§ Exercise aim: Copy the lines below exactly, starting with the first and finishing with the one holding "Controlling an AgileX"; do not copy the pictures.

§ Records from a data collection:
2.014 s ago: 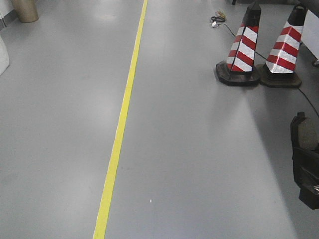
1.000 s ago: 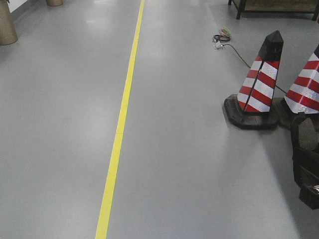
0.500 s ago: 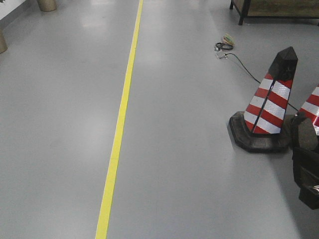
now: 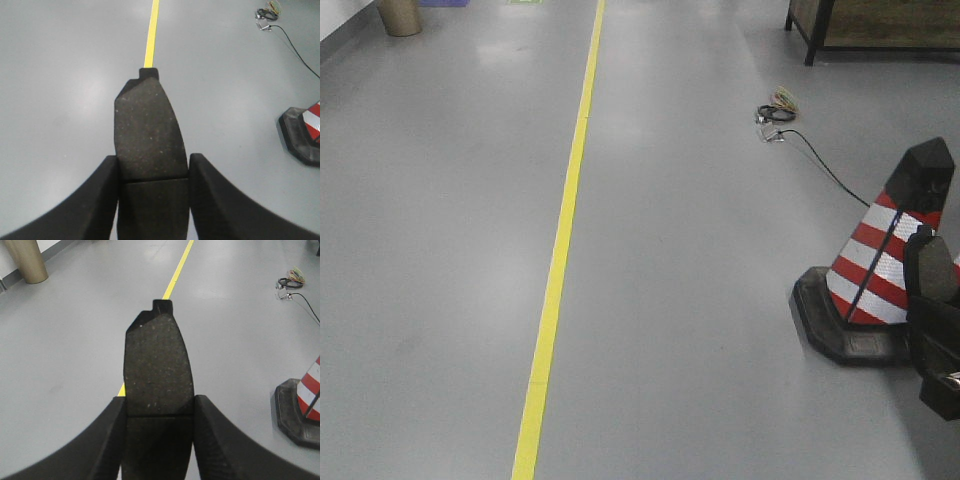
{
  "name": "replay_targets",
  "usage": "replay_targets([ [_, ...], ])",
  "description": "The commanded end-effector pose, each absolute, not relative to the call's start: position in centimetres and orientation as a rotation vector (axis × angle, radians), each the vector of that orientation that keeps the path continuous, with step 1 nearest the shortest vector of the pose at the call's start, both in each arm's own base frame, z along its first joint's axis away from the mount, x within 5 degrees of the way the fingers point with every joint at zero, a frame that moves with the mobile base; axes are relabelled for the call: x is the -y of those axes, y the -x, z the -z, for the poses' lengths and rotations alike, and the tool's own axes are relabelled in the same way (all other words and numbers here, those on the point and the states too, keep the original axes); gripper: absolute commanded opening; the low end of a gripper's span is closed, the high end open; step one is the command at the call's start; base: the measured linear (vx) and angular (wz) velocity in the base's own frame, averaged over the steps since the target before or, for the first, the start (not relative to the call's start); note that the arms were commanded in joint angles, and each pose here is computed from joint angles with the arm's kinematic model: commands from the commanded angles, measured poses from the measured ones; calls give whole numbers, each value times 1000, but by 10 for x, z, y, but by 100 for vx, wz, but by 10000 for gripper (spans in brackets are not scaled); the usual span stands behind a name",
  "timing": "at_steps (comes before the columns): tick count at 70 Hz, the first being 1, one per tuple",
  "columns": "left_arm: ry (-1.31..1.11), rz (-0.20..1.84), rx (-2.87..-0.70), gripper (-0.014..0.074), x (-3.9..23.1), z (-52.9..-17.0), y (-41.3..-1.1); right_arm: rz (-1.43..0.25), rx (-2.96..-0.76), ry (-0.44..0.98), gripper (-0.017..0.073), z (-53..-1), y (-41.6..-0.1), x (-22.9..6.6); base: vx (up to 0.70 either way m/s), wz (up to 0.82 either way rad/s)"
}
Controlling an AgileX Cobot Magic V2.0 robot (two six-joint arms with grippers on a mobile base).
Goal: Move and align brake pads A on conveyor
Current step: 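Drive forward along the yellow floor line past the striped cones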
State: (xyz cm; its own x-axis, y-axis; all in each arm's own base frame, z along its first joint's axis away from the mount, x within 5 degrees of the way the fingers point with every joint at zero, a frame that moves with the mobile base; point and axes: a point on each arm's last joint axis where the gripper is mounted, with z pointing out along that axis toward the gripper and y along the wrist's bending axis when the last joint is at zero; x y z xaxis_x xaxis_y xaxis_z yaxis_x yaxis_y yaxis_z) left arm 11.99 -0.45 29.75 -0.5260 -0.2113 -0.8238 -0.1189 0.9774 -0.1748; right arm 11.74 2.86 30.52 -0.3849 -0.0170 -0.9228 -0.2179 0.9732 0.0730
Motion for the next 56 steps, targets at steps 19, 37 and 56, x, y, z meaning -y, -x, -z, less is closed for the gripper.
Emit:
replay_targets([
  [19, 200, 148, -2018, 174, 7, -314, -124, -214, -1840, 156, -6, -323, -121, -28, 45, 0],
  [37, 200, 148, -2018, 174, 7, -314, -124, -214, -1839, 156, -6, -323, -121, -28, 42, -8],
  [56, 200, 148, -2018, 174, 7, -314, -124, -214, -1839, 156, -6, -323, -121, -28, 38, -16],
])
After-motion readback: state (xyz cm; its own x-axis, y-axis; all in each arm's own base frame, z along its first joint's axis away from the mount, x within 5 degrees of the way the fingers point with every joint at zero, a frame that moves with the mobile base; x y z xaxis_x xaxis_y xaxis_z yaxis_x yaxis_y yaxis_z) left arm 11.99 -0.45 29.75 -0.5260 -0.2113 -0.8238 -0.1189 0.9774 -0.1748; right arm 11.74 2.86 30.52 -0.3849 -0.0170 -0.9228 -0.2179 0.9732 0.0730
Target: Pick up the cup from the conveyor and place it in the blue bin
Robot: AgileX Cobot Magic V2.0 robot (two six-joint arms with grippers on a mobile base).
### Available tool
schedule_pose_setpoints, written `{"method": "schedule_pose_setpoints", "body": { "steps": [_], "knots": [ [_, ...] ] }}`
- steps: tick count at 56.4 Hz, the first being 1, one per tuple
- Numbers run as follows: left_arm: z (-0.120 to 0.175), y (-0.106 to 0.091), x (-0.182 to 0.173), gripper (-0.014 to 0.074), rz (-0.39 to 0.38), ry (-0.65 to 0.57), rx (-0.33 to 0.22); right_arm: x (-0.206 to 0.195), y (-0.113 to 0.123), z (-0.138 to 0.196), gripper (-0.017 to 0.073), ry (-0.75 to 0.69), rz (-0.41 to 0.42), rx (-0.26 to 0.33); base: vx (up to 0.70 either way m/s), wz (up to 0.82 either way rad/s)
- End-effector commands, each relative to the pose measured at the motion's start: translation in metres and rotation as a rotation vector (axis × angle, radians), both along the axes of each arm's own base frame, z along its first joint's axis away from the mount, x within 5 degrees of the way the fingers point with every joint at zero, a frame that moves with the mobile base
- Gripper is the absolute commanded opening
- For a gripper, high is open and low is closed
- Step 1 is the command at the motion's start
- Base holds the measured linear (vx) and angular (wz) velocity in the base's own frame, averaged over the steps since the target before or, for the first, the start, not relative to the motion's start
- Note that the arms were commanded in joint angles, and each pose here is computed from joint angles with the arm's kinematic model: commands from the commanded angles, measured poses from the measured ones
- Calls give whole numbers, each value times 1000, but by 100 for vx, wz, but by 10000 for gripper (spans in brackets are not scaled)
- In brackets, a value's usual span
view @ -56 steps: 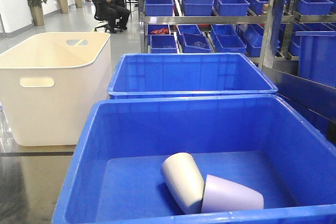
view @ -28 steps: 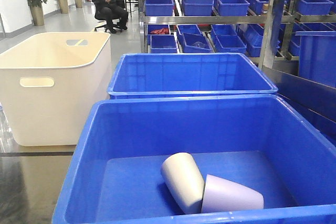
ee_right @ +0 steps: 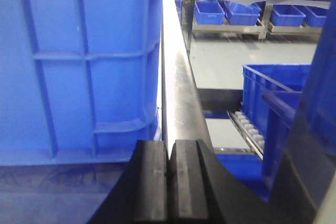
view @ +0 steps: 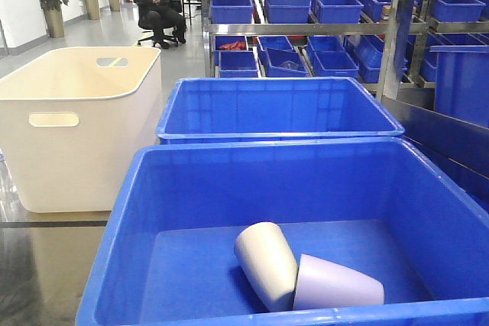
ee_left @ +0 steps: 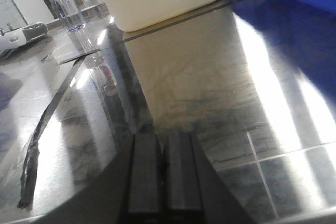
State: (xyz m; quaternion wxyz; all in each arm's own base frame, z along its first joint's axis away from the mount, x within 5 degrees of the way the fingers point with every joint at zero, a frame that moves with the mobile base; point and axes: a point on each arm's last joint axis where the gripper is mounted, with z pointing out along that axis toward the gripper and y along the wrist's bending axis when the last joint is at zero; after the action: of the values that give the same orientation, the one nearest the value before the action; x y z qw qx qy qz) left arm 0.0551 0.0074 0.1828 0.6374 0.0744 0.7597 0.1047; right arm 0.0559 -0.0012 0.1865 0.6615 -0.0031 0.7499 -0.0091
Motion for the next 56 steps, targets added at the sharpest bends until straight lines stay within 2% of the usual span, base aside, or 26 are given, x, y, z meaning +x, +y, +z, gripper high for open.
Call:
{"method": "schedule_pose_setpoints", "body": {
  "steps": [1, 56],
  "knots": [
    [6, -3, 2, 135, -33, -67, 1, 1, 0, 5, -13, -95, 4, -13, 0, 0],
    [6, -3, 2, 135, -33, -67, 1, 1, 0, 1, -12, -67, 2, -14, 0, 0]
  ]
}}
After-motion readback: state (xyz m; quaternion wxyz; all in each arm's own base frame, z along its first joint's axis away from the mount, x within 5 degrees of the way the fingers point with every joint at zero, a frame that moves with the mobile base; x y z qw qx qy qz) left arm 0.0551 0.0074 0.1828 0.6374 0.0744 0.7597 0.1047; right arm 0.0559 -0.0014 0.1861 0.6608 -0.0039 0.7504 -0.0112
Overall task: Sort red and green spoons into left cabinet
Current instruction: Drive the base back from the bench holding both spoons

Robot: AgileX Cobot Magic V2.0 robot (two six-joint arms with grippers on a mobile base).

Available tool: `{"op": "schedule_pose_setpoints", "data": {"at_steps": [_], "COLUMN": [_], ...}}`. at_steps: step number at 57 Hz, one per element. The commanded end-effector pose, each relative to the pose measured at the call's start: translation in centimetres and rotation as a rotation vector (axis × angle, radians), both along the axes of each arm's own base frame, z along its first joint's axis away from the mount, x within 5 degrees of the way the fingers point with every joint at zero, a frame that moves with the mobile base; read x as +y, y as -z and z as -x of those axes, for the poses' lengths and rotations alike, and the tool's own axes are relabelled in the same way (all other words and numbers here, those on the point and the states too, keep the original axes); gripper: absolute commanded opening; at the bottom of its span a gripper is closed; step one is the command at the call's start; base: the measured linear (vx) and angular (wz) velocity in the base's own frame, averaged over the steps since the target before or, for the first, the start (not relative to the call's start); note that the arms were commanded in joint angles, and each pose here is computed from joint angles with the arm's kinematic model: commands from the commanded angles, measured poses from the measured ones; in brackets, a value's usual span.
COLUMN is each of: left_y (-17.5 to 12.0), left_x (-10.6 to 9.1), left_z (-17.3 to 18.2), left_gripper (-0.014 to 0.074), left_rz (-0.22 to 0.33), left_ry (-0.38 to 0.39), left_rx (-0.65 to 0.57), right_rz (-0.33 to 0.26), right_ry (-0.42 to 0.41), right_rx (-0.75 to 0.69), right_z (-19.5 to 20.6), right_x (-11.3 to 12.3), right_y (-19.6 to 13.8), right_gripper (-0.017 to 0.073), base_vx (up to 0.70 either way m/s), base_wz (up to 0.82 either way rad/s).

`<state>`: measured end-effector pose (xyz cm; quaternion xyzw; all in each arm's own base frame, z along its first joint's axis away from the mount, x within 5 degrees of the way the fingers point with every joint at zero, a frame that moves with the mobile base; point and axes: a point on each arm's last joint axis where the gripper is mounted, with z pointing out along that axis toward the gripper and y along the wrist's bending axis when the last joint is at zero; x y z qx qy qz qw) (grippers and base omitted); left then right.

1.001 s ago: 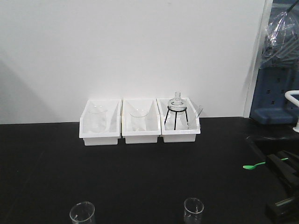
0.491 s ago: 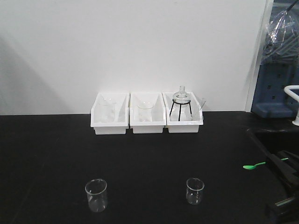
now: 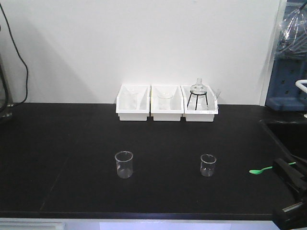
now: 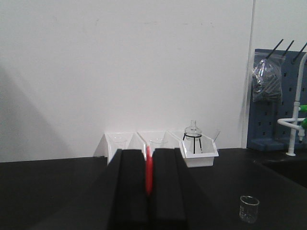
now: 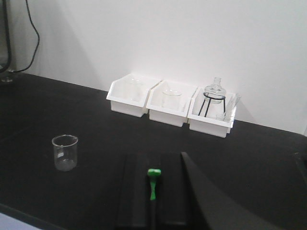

§ Finished exercise:
2.014 s ago: 
1.000 s ago: 
0.500 s ago: 
now: 
{
  "name": "replay_targets",
  "usage": "replay_targets([ [_, ...], ])",
  "description": "The commanded end-effector pose, each absolute, not relative to the call's start: position in centimetres and orientation as a rotation vector (axis × angle, radians), each the vector of that orientation that keeps the path continuous, with step 1 nearest the shortest vector of the pose at the call's start, both in each arm's own base frame, z along its first joint's axis away from the mount, x within 5 degrees of the way the fingers point with every joint at zero, a frame that moves with the mobile base; axes are relabelled for the call: x is the -y of those axes, y the -x, z the -z, for the poses' lengths and rotations alike, and the tool's own axes are relabelled in the same way (all other words and numbers here, those on the point and the states too, keep the original axes); gripper: absolute commanded opening; the low end of a gripper's span is closed, the high end open; step one is the command at the call's start; base: the measured linear (vx) and angular (wz) velocity in the base's own frame, averaged over the steps since the target before or, for the first, the start (not relative to the call's start); note that the arms were commanded in joint angles, and each pose here is computed from joint angles with the arm's kinematic model: commands from the commanded angles, measured poses from the measured ones; calls give whole numbers, each value times 1000, but by 10 for x, z, y, but by 100 for vx, wz, but by 10000 for gripper (spans in brackets are not scaled); the usual span stands behind a name",
  "timing": "at_steps (comes before the columns): tick count at 70 Hz, the first being 1, one per tuple",
  "columns": "left_arm: ry (-1.31..1.11), rz (-0.20..1.84), rx (-2.87..-0.70), gripper (-0.014..0.074), x (-3.9..23.1), z (-52.9..-17.0), y (-41.3..-1.1); right_arm: rz (-1.43..0.25), rx (-2.96..-0.76), ry (-0.44..0.98), gripper (-0.017..0.073), z (-53..-1), y (-41.6..-0.1), x (-22.9..6.6); base: vx (up to 0.70 either way m/s), wz (up to 0.82 either way rad/s)"
}
Controlling an AgileX Cobot Magic V2.0 robot (two six-joint arms with grippers on a mobile base).

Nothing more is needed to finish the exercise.